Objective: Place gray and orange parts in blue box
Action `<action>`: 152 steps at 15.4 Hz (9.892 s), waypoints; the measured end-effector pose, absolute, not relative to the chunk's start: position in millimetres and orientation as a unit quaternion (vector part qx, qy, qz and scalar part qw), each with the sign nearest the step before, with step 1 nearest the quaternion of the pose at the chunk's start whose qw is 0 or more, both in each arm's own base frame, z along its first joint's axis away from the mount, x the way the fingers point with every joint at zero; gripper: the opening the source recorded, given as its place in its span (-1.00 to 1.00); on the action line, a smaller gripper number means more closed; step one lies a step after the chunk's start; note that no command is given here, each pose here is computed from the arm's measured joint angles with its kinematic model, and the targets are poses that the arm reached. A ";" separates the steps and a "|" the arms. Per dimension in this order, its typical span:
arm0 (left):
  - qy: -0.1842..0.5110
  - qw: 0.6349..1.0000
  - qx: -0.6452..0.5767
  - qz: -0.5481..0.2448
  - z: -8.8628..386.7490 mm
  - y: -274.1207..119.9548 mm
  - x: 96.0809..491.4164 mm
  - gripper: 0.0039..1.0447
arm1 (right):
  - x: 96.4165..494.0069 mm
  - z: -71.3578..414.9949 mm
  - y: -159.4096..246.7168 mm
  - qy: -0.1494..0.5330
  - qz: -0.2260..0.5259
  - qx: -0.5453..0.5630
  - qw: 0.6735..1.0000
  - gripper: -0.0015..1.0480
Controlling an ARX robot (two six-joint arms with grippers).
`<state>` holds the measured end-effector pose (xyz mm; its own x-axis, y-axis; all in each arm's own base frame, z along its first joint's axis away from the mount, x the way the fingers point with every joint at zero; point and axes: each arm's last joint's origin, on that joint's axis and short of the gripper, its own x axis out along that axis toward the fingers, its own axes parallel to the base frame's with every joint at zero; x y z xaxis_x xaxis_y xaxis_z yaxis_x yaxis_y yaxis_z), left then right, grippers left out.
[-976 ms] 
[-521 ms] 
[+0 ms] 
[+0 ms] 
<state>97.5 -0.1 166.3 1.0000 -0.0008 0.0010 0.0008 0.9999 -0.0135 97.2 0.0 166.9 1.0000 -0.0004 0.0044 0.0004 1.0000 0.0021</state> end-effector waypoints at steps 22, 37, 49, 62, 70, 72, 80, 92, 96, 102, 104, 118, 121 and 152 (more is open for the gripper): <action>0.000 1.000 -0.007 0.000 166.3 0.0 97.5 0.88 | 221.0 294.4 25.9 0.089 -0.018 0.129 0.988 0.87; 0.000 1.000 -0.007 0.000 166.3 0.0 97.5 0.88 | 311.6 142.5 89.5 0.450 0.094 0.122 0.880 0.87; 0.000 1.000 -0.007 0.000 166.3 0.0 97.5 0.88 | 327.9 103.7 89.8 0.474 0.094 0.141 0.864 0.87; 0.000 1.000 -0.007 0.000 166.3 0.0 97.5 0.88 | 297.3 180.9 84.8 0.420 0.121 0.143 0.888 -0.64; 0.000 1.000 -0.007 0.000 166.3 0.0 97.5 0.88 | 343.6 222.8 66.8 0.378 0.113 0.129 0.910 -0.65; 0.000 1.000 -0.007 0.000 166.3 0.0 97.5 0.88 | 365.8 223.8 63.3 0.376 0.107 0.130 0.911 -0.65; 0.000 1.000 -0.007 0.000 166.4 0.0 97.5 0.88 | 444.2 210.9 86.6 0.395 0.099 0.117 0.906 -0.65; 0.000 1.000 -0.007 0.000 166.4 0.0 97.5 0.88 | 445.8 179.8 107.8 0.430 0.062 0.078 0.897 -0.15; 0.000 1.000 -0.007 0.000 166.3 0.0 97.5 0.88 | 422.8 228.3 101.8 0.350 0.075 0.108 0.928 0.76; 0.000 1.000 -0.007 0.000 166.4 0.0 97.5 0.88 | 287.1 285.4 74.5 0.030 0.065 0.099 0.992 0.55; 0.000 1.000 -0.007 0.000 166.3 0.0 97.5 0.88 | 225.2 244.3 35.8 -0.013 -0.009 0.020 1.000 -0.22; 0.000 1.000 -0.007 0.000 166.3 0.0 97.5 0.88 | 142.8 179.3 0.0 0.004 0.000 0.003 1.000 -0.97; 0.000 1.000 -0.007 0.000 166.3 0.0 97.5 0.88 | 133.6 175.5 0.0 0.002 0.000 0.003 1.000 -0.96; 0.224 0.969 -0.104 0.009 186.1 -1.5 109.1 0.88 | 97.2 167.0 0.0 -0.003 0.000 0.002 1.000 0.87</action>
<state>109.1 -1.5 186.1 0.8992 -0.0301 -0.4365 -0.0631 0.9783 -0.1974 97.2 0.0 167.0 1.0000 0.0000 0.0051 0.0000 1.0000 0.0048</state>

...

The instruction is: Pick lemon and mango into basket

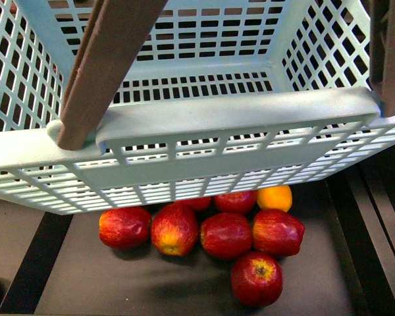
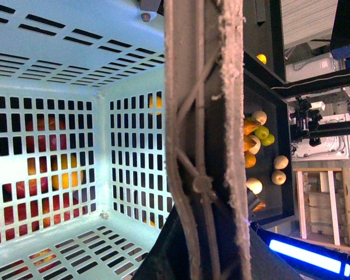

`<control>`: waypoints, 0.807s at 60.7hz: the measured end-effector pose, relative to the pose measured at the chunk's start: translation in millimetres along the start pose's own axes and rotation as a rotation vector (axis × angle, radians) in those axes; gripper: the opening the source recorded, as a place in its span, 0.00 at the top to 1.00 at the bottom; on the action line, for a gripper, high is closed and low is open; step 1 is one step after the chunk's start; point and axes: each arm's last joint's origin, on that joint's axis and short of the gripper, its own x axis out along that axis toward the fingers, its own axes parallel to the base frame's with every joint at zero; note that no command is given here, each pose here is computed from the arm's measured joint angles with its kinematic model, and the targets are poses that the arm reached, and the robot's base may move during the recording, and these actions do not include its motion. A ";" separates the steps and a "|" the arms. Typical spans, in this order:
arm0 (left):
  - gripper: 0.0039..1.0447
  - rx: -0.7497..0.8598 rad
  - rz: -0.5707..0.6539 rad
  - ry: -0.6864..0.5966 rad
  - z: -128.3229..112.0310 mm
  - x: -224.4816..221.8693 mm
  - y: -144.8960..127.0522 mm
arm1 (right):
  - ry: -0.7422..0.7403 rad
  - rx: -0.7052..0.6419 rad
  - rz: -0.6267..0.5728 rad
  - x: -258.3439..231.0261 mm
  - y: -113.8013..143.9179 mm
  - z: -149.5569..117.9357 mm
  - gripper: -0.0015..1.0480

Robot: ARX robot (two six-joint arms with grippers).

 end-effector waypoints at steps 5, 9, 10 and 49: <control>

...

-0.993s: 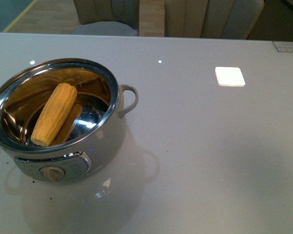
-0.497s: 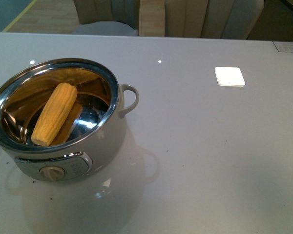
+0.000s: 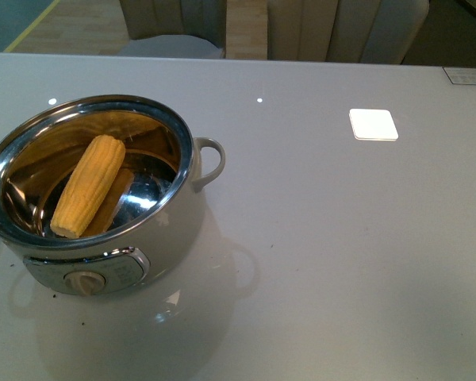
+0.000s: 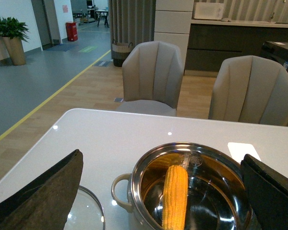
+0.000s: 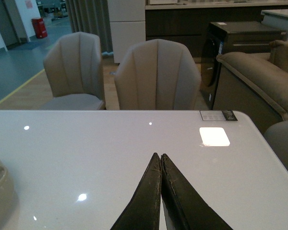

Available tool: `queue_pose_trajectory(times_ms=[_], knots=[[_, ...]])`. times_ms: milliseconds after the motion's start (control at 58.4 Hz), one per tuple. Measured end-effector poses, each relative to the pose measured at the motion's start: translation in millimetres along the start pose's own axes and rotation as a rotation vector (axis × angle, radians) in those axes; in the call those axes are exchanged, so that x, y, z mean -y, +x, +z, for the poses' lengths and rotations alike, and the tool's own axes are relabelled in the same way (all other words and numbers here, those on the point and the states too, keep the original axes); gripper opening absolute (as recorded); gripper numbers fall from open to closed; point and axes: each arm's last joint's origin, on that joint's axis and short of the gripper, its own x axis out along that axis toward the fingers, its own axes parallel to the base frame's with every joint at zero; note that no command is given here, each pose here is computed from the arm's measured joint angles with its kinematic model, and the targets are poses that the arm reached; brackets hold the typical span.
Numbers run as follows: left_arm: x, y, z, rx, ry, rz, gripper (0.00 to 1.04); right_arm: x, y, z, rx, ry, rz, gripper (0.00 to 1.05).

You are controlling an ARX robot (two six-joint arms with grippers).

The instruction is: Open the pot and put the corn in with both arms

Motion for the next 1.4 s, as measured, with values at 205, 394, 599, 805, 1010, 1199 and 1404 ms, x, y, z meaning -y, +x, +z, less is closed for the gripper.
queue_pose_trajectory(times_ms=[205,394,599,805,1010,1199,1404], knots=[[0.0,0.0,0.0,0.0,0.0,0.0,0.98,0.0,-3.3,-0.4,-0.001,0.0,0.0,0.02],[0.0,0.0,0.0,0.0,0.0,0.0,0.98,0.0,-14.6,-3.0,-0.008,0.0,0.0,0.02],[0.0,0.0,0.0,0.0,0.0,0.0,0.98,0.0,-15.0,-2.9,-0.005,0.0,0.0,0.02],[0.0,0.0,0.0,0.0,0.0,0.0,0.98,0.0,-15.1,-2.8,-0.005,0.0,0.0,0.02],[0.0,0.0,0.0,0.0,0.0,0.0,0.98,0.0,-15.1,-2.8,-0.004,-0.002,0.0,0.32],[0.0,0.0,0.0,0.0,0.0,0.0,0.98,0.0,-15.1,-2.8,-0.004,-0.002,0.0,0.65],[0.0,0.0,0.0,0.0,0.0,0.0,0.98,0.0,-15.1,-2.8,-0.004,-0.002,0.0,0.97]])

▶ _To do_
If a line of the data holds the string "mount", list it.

▶ _Answer_
Action `<action>`: 152 steps at 15.4 Hz (9.892 s), waypoints; the measured end-effector pose, absolute, not relative to the chunk's start: position in millimetres and orientation as a unit quaternion (vector part qx, qy, qz and scalar part qw), each with the sign nearest the step before, with step 1 nearest the quaternion of the pose at the chunk's start whose qw is 0 or more, both in each arm's own base frame, z along its first joint's axis away from the mount, x the way the fingers point with every joint at zero; gripper: the opening the source recorded, given as its place in its span (-1.00 to 1.00); on the action line, a smaller gripper number means more closed; step one lies a step after the chunk's start; note that no command is given here, each pose here is computed from the arm's measured joint angles with its kinematic model, and the targets are poses that the arm reached. A ";" separates the steps and a "|" the arms. Per dimension in this order, its typical span:
`<state>` holds the measured end-effector pose (xyz mm; its own x-axis, y-axis; all in each arm's own base frame, z along its first joint's axis away from the mount, x the way the fingers point with every joint at zero; point and axes: each arm's last joint's origin, on that joint's axis and short of the gripper, its own x axis out along that axis toward the fingers, its own axes parallel to the base frame's with every joint at zero; x y z xaxis_x xaxis_y xaxis_z yaxis_x yaxis_y yaxis_z), left then right, grippers left out.

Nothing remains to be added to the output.